Task description:
In the material below, the required lines run from the one containing "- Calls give" through the one containing "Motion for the". Copy those lines exactly, ends included, and nothing else.
Source data below:
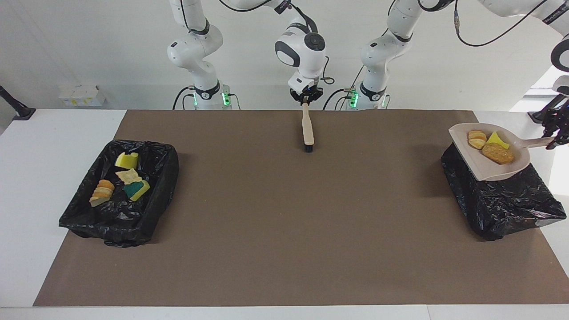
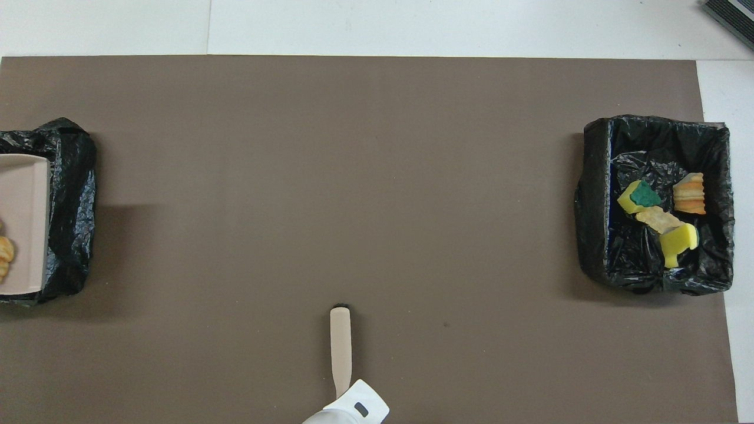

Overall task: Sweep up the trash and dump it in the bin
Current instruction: 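Tip the dustpan into the bin beside the left gripper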

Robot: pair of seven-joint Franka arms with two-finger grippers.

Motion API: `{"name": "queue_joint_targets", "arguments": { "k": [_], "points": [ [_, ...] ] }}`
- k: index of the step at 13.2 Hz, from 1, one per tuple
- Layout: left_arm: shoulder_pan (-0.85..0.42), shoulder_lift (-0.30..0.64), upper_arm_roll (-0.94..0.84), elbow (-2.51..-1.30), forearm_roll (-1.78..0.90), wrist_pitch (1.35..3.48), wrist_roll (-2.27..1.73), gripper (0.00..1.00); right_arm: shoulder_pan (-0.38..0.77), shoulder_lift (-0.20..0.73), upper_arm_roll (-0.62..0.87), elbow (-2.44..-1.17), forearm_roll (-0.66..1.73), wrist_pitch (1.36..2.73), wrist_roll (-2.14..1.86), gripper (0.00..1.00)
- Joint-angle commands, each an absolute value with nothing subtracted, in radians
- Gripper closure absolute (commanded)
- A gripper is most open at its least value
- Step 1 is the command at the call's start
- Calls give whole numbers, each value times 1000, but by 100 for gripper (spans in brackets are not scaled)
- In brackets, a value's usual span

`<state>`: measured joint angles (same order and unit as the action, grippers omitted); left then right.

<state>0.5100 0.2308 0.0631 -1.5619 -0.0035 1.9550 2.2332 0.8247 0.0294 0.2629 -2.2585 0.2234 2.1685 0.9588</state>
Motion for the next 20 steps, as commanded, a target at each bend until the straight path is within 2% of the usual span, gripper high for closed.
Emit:
{"name": "queue_joint_targets", "arguments": {
  "k": [1,3,6,9,11,13,15,18,20],
  "points": [
    [520,310,54,-1440,41,1989,2240,100,784,49,262,-2234,225,2177,933,2],
    [509,319,55,-1442,134,2064,2189,100,714,17,264,-2220,224,2155,933,0],
    [491,322,55,-1442,302,2079,2021,100,602,-108,259,-2204,224,2074,931,0],
    [435,295,54,-1451,558,2004,1838,100,487,-175,250,-2102,198,1860,836,0],
    [385,266,54,-1495,723,1970,1757,100,360,-186,245,-1984,190,1742,755,0],
    [353,204,54,-1598,860,1965,1614,100,217,-183,247,-1875,190,1659,662,0],
    [296,170,54,-1644,983,1924,1519,100,106,-169,247,-1795,180,1603,570,0],
    [232,160,54,-1644,1165,1809,1458,100,29,-95,249,-1643,37,1514,485,0],
    [187,158,54,-1640,1239,1722,1419,100,-6,-8,249,-1527,23,1435,446,0]
  ]
}}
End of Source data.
Final answer:
- Calls give whole numbers, each value times 1000, but by 100 for gripper (spans in brackets are not scaled)
- In brackets, a value's usual span

`<state>`: measured joint angles (same order and unit as the action, grippers omitted); left then right.

<state>0.5100 0.2308 0.0631 -1.5619 -0.0035 1.9550 2.2332 0.8247 0.0294 0.2629 -2.2585 0.2234 2.1685 0.9588</state>
Motion for the next 20 steps, as commanded, a target at each bend until the straight path is within 2% of the usual span, gripper high for closed.

The response is now complete.